Items from a dataset:
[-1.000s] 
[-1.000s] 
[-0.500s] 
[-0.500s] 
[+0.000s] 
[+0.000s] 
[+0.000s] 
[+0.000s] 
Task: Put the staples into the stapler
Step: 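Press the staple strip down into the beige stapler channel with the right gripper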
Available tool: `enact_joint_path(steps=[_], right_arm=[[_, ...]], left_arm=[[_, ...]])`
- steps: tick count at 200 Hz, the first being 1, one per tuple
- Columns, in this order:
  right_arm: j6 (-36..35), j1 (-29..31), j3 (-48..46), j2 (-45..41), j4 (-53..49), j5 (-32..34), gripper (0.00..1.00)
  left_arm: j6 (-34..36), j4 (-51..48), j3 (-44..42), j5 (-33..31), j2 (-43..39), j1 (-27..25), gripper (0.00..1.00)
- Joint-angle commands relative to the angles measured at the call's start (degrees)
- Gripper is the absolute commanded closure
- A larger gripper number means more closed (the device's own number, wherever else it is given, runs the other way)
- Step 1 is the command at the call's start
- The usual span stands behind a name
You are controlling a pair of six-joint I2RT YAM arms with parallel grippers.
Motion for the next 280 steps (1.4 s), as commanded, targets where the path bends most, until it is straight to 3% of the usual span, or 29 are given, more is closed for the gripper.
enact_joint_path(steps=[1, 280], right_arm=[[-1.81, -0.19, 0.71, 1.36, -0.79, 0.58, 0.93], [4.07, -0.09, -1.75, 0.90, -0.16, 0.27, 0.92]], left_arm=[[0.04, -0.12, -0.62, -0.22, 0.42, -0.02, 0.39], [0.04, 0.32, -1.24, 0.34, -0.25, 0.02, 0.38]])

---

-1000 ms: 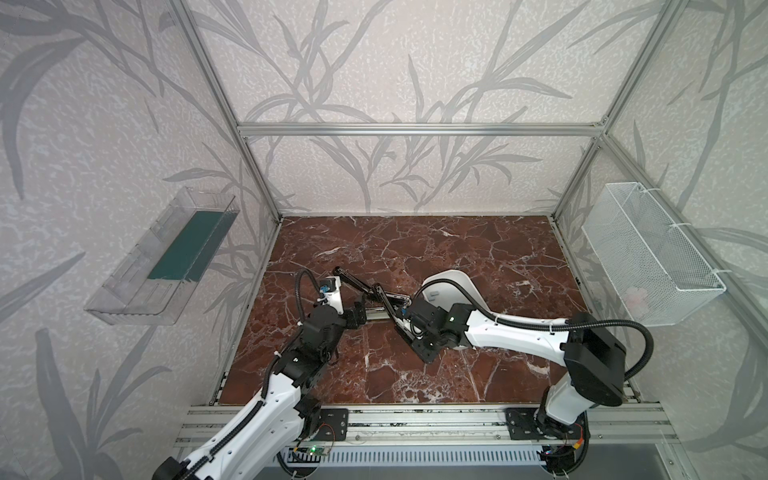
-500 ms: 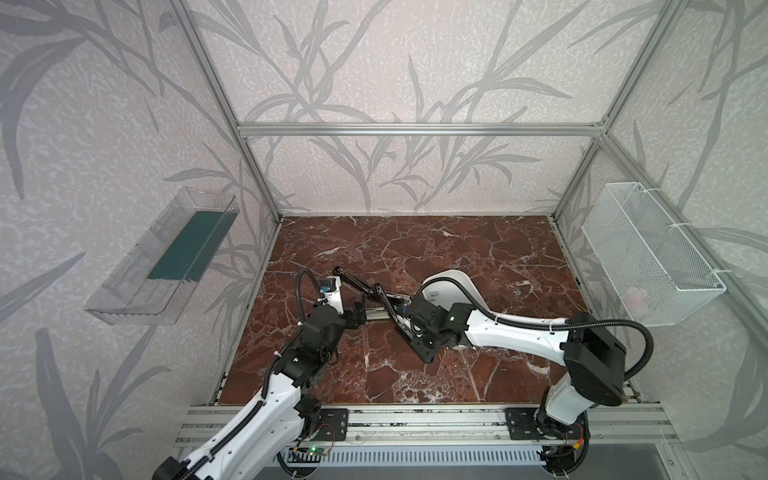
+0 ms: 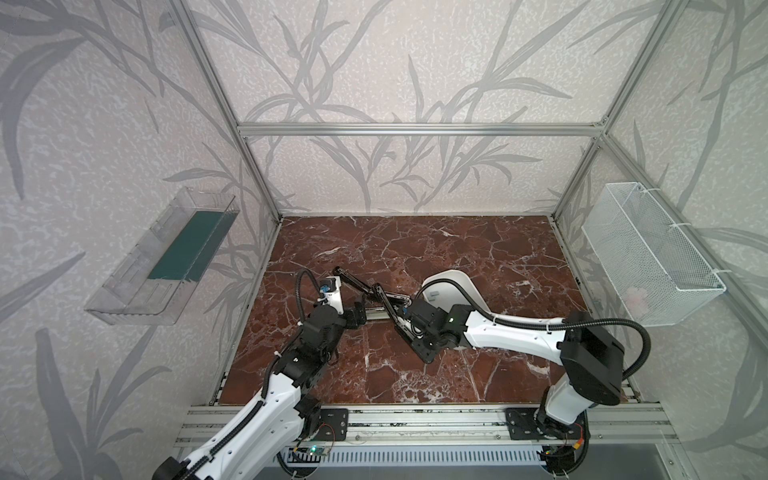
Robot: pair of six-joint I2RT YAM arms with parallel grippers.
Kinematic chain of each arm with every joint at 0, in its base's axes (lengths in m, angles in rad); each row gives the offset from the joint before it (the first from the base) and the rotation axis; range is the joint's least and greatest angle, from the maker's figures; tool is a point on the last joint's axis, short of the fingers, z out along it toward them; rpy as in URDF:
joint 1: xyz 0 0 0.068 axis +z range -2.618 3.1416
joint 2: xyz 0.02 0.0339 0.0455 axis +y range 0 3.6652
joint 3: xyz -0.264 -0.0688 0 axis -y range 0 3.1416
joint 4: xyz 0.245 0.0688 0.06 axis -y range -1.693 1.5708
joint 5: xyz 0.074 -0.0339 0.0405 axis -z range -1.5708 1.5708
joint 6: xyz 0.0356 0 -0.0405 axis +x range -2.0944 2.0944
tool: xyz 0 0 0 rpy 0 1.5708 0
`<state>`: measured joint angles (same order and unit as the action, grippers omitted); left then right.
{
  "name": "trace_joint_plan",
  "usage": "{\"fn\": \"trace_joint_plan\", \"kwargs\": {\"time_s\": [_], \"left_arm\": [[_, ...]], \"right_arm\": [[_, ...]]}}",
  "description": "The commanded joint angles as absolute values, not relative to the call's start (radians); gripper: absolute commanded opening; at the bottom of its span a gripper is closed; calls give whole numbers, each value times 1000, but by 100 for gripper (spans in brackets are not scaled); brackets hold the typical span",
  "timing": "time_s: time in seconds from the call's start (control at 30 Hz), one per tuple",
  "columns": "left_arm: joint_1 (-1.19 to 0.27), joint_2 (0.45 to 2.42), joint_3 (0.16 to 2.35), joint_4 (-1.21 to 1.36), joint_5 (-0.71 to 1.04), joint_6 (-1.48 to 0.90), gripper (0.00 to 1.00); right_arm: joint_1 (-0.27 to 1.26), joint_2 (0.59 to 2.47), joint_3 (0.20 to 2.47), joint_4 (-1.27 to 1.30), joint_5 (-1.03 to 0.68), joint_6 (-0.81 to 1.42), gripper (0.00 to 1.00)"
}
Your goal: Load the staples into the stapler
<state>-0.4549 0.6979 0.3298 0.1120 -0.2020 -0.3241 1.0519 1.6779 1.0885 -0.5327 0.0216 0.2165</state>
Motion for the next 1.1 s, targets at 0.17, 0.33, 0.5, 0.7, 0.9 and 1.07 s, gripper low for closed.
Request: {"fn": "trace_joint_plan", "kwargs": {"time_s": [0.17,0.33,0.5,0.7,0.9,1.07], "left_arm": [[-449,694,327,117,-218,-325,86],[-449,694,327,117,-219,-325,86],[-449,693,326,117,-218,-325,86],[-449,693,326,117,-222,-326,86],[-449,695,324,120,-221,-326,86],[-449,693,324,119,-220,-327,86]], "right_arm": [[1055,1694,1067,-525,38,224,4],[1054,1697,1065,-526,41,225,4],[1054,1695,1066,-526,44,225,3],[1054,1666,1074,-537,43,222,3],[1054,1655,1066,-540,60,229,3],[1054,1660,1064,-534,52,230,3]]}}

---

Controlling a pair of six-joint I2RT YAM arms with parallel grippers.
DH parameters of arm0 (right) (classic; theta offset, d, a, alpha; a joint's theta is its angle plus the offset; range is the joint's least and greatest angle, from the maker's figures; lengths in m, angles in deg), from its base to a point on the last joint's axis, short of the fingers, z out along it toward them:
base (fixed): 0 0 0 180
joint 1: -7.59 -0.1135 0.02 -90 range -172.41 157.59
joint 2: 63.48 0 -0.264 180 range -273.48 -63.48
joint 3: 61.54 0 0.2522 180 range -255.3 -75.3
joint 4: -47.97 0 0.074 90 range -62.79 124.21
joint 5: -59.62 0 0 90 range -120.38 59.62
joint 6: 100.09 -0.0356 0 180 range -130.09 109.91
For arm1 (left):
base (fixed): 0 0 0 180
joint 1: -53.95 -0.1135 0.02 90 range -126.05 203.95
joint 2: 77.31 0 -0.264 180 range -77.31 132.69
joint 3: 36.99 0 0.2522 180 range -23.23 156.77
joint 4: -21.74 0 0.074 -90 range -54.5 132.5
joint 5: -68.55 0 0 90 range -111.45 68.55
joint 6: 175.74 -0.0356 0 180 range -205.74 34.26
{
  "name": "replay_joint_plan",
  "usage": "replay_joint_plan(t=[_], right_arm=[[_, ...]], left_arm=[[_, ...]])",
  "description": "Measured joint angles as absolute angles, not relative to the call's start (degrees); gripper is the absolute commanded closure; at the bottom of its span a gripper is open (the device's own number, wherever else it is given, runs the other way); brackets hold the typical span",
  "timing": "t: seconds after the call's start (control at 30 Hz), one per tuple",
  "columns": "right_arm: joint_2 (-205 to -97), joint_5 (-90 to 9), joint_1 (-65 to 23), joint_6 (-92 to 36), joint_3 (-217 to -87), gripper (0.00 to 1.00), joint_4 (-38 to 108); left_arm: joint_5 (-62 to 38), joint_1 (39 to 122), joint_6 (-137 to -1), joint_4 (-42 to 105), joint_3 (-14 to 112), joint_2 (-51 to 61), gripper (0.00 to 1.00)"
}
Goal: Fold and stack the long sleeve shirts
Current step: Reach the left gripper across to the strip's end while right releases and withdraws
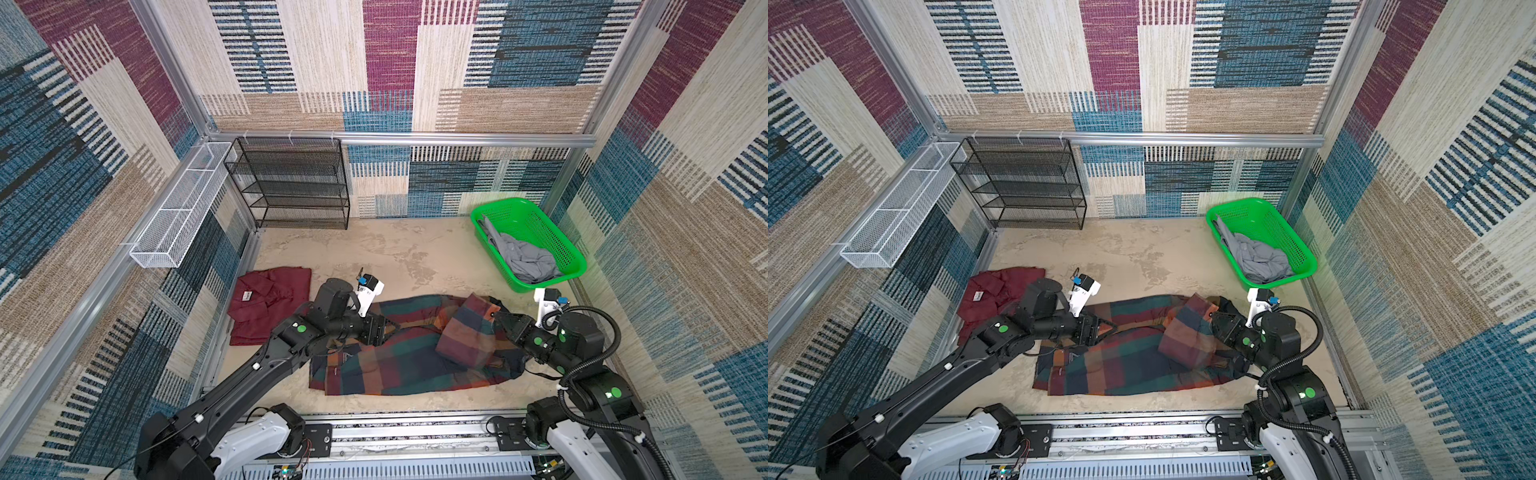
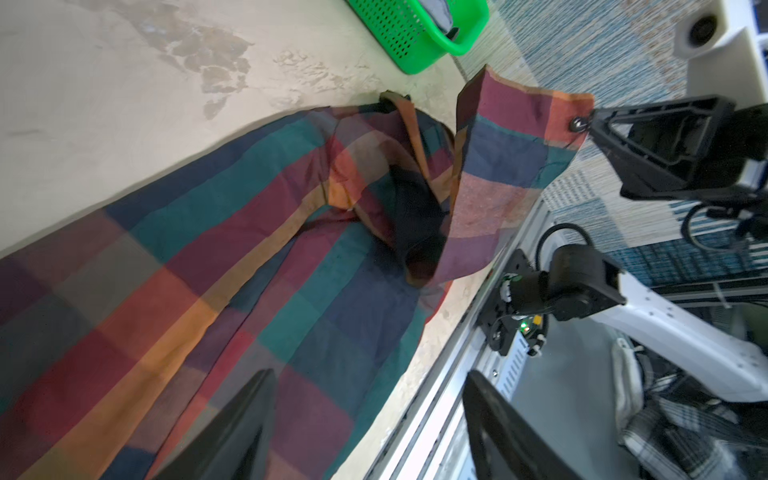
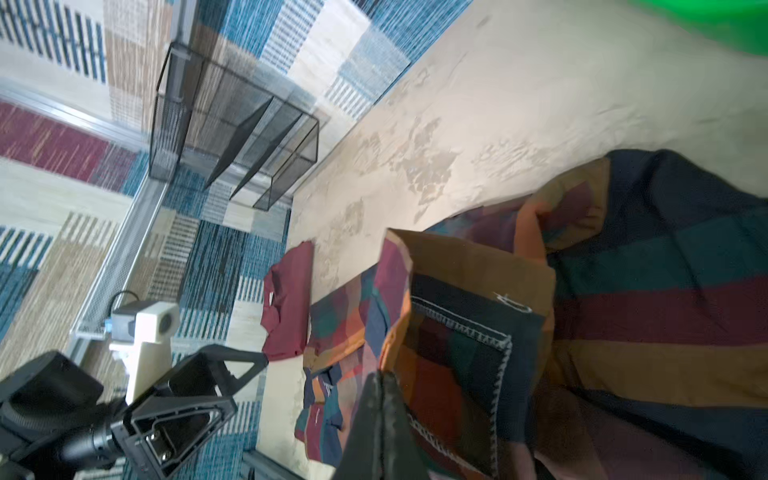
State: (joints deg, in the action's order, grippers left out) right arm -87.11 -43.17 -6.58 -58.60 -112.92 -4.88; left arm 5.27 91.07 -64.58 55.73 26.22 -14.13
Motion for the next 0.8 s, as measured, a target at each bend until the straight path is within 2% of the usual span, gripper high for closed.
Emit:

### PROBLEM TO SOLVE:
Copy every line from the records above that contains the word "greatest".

### ANSWER:
Kinematic chain of each arm with every joint at 0, in its base's axes (lengths in m, angles in rad); each row gives the offset from the joint before it (the first from the base) and the rotation axis; range is the joint's least and greatest angle, from the maker's figures; tool is a point on the last joint's axis, short of the fingers, z out along it toward them; rpy as in URDF:
DH parameters of arm0 (right) (classic; theta offset, d, a, alpha; a joint's theta is its angle plus the offset; range is the joint's least and greatest angle, from the maker's figures; lengths in m, angles in deg), from its base to a point on the last joint's axis, short of the fingers, z out along it toward them:

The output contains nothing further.